_PROBLEM DESCRIPTION:_ Copy, word for word, the line containing "point(77, 155)" and each line that follows it in the entries below; pictures do not belong in the copy.

━━━━━━━━━━━━━━━━━━━━

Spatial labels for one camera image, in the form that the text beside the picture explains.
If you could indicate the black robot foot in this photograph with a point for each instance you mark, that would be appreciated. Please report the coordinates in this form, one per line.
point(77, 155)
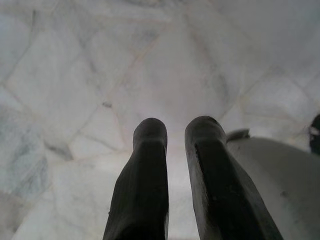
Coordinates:
point(315, 135)

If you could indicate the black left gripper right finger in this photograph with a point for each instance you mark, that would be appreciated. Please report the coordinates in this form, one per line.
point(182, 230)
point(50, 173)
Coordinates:
point(220, 185)

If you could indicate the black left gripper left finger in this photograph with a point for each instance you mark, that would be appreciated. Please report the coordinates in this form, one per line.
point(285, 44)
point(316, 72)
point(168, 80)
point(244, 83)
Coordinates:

━━━━━━━━━━━━━━━━━━━━

_ANSWER:_
point(77, 155)
Coordinates:
point(315, 135)

If you could indicate the black left gripper right finger in this photograph with a point for each instance you mark, that would be appreciated. Please report the coordinates in this form, one per line.
point(182, 230)
point(50, 173)
Coordinates:
point(220, 185)

If you could indicate the black left gripper left finger in this photograph with a point for each instance you mark, that would be appreciated. Please report the coordinates in this form, one per line.
point(285, 44)
point(316, 72)
point(168, 80)
point(244, 83)
Coordinates:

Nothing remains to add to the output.